La basura frente a la casa de Dios

En 1960 el aspecto de Almería era el de una ciudad sucia y desaliñada

En la plazoleta que había a la entrada del Barrio Alto, frente a los muros de la iglesia, se formaba un vertedero impuro, propio de aquellos tiempos.
En la plazoleta que había a la entrada del Barrio Alto, frente a los muros de la iglesia, se formaba un vertedero impuro, propio de aquellos tiempos.
Eduardo de Vicente
00:58 • 17 dic. 2021 / actualizado a las 07:00 • 17 dic. 2021

Había una belleza incontestable, la que derramaba por todas sus esquinas aquella pequeña ciudad nacida del mar y del sol donde la luz se renovaba a cada hora y donde el viento se encargaba de pasar revista sin apenas un día de tregua. 



El viento de poniente que nos traía la brisa del mar y que cuando se levantaba bravo ponía las calles patas arriba, agravando un poco más esa sensación de suciedad que mostraba Almería al visitante. Qué contraste: la belleza de una ciudad con aspecto moro, donde las casas burguesas de grandes balcones se mezclaban con las viviendas obreras de puerta y ventana con la vega y el mar como telón de fondo, componiendo una red urbanística incomparable, chocando contra esa otra Almería que apenas se miraba al espejo, una Almería despeinada y con la cara tiznada de polvo de mineral, que todavía soñaba con el milagro del alcantarillado.



A comienzos de la década de los sesenta, la ciudad exhibía esa mezcla entre la grandeza de sus paisajes y las historias de sus calles y el abandono por  la falta de limpieza y por la pobreza de sus arrabales. En mi calle, que estaba a dos pasos de la Plaza del Ayuntamiento, cuando caía un chaparrón mi padre tenía que colocar tablas en el tranco para que la corriente no entrara en la casa. Llovía y las calles se anegaban para alegría de los niños que cuando escampaba cruzaban los charcos imaginando que eran océanos lejanos y echaban los barcos de papel a navegar por los bordes de las aceras.



Como no había red de alcantarillas las viviendas tenían su pozo negro en el patio, donde iban a parar los excrementos hasta que llegaba el día en que el pozo reventaba y la mierda nos inundaba hasta el cuello. Entonces había que llamar a un experto, que casi siempre era el basurero particular, que a base de espuertas dejaba el agujero  como una patena.



La ciudad estaba sucia porque no había medios para contar con una brigada de limpieza moderna y porque salvo algunas excepciones, los vecinos no poníamos mucho de nuestra parte. Recuerdo de niño que había pocas papeleras públicas y las pocas que había las utilizábamos más como canastas de baloncesto que para tirar los residuos. 

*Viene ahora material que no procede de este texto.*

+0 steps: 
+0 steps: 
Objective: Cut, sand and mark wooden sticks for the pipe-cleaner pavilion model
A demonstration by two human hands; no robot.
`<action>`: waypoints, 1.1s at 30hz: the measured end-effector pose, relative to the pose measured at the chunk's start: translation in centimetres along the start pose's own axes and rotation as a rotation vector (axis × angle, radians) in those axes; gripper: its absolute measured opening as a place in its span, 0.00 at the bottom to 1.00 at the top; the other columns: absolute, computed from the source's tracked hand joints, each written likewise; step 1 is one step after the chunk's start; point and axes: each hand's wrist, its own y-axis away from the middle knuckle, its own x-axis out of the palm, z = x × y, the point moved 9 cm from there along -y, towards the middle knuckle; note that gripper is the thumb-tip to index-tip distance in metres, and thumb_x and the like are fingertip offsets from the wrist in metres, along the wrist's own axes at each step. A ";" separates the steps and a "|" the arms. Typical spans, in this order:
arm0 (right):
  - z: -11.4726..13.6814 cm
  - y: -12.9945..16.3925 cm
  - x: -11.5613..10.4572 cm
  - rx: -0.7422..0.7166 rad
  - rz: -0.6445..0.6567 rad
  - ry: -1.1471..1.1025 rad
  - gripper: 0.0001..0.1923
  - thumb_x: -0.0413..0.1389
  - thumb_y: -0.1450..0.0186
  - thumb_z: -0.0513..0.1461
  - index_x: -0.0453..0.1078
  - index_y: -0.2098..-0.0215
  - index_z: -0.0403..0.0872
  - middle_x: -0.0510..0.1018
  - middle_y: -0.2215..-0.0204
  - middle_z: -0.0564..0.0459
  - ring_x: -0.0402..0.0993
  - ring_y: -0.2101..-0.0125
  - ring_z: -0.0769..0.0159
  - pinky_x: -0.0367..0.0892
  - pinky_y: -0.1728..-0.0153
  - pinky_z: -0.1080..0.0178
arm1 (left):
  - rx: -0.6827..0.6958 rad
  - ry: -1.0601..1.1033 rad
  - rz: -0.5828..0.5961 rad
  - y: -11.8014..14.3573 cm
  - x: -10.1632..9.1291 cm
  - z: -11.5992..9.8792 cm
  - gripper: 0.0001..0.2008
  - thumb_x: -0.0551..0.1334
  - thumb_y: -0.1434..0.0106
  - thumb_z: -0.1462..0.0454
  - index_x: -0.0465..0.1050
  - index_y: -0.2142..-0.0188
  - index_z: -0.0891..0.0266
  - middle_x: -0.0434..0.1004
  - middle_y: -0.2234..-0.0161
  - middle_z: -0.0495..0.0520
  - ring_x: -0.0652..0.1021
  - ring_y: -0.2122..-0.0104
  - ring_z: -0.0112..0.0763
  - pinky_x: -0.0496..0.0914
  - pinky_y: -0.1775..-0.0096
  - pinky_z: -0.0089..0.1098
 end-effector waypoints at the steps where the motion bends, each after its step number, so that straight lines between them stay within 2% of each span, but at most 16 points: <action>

En los barrios eran mayoría las calles con el suelo de tierra y cuando por fin llegaba el asfalto se celebraba como si hubiéramos presenciado un acontecimiento divino. Las calles de tierra eran buenas aliadas de los juegos infantiles porque nos permitían hacer agujeros para jugar a los petos, bailar los trompos y jugar al fútbol, pero tenían el inconveniente de la suciedad y del polvo que estaba siempre presente como si formara parte de nuestro paisaje cotidiano. En verano, cuando el calor apretaba, el polvo se hacía insoportable y tenían que ser las propias mujeres las que con un cubo  en la mano baldearan la calle para hacerla habitable. 



Las calles de tierra y sobre todo las plazoletas eran propicias para que ardieran las hogueras y los braseros en las frías tardes de invierno. No era lo mismo una plaza que una plazoleta. Una plaza tenía una solemnidad y el prestigio que le daban los árboles y a veces hasta una fuente. Era un escenario común de la ciudad, mientras que una plazoleta era un territorio más informal y más escondido que no necesitaba más atributos que disponer de un espacio para poder jugar.



Aquella era una Almería rica en solares. Cuando una casa se caía por vieja podían pasar muchos años sin que sobre ella se levantara una nueva edificación. Allí quedaba el solar, esperando a que llegaran los niños para profanarlo o a que los vecinos fueran depositando sus trastos y hasta la basura. Había desperdicios en todos los rincones, hasta en la explanada frente a la iglesia del Barrio Alto, donde se acumulaban en montañas que había que retirar después con camiones.


Almería empezaba a caminar por los años sesenta conservando esa belleza antigua remarcada por el mar y por el clima que la hacía diferente a cualquier otra, pero con el estigma de la suciedad y de la pobreza de sus arrabales donde los vecinos tardarían casi una década más en conocer el alcantarillado.